### What is needed
Read the records beneath this task and copy every line that contains the string "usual".

(Recorded data)
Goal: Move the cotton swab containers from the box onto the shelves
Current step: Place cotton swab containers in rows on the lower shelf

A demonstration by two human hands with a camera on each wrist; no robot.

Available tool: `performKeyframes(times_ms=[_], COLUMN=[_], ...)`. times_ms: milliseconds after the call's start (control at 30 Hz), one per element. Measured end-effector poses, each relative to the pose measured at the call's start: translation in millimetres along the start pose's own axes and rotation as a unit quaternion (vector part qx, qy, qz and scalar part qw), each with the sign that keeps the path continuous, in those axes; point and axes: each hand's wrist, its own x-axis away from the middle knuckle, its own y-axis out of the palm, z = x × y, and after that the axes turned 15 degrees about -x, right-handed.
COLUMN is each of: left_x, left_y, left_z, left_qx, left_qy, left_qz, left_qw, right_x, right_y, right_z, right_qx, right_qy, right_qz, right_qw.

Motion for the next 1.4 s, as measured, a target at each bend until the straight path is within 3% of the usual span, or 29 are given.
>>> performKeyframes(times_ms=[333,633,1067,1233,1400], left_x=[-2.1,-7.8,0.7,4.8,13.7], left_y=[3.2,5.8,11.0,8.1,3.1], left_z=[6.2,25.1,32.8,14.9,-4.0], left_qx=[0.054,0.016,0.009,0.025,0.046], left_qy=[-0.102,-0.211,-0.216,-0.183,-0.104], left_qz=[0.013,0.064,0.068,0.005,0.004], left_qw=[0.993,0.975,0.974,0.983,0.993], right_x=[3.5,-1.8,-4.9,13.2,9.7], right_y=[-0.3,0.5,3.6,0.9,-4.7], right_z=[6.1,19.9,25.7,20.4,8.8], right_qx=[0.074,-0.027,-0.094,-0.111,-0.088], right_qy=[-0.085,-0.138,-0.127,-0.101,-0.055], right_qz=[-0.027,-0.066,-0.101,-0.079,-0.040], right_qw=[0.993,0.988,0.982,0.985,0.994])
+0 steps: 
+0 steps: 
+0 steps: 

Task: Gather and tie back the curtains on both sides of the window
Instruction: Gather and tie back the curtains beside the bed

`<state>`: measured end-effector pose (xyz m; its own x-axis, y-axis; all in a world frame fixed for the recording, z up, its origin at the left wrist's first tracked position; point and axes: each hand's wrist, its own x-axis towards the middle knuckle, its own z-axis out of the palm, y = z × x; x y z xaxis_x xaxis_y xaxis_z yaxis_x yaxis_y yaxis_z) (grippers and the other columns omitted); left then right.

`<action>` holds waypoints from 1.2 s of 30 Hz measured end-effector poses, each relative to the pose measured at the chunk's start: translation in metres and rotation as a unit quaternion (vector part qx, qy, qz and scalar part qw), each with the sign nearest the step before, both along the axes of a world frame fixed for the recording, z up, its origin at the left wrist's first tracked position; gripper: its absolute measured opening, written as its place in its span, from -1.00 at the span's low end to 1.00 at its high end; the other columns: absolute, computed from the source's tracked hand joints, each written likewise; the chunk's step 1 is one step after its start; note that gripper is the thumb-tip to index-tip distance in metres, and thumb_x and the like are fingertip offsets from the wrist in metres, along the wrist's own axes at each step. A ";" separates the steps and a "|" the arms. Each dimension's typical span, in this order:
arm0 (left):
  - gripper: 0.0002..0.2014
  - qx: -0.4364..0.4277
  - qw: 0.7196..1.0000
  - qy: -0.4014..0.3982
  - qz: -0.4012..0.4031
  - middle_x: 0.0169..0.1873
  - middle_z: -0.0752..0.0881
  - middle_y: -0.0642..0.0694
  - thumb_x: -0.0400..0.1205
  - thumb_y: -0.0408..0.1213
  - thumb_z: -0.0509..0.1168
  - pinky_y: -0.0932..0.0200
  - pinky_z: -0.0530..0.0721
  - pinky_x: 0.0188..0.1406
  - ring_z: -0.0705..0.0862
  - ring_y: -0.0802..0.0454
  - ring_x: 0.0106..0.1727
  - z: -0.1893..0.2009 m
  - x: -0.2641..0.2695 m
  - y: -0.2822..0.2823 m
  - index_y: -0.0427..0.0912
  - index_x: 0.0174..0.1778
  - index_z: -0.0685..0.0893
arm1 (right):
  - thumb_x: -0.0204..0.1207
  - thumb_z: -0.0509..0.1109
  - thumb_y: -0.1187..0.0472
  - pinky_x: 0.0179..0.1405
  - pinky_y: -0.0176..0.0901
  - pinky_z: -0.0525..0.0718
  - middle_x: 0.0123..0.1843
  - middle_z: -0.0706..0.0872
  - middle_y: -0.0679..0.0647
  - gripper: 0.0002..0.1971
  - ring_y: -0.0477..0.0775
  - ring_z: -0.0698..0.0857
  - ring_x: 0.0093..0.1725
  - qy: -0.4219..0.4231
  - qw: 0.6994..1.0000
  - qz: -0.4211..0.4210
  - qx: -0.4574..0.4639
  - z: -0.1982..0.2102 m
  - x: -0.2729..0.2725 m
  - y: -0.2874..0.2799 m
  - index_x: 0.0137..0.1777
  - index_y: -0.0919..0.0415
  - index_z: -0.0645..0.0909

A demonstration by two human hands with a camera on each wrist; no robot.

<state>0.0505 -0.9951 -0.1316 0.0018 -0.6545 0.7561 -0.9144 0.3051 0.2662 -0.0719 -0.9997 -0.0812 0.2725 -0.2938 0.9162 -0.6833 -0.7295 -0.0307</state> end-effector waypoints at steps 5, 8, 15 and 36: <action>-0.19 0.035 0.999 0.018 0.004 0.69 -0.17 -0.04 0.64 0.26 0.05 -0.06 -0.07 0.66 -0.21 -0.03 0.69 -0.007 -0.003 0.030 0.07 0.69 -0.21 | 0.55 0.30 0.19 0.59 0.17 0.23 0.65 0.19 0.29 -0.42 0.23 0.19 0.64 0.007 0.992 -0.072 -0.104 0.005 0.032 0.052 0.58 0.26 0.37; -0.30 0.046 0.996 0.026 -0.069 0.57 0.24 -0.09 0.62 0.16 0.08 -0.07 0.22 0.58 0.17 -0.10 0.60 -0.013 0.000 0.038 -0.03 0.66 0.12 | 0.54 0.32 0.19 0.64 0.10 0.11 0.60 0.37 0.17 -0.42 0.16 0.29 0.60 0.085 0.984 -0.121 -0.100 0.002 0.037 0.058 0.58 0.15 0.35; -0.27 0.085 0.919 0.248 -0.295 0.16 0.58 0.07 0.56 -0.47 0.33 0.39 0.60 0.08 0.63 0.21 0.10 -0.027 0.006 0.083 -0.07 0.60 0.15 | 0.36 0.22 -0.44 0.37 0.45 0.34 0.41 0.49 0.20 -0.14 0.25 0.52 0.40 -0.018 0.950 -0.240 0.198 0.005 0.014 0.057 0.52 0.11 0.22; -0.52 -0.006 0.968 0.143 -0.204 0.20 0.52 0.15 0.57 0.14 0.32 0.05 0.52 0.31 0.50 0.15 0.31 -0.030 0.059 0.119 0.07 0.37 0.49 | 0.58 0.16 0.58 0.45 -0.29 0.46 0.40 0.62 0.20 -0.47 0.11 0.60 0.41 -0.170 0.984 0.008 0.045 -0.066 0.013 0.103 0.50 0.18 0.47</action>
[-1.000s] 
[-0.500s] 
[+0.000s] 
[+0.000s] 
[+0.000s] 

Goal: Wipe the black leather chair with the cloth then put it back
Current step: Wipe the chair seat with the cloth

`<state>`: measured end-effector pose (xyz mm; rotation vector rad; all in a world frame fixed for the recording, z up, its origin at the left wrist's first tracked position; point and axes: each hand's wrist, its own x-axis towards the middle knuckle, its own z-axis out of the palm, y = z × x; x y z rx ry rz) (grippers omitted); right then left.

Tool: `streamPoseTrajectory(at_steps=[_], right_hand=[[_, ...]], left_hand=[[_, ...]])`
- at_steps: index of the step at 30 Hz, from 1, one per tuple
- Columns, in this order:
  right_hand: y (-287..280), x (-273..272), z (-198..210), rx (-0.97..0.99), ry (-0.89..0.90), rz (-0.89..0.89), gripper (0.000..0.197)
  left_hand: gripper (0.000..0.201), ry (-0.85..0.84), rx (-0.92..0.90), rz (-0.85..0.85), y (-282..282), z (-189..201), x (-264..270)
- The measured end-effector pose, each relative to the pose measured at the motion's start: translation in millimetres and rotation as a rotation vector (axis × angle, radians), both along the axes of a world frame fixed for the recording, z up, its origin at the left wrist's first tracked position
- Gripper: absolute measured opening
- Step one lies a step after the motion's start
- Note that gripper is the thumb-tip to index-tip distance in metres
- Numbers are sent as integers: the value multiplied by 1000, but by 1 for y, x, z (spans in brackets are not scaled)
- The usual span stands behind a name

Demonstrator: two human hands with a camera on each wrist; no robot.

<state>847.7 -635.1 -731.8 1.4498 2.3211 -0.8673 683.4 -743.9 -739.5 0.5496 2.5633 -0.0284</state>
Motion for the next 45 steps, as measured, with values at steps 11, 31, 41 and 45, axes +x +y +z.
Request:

### Response to the task
Motion for the next 1.4 s, as measured, a target at each bend until the straight path is within 3% of the usual span, or 29 are given.
- The usual span stands behind a name

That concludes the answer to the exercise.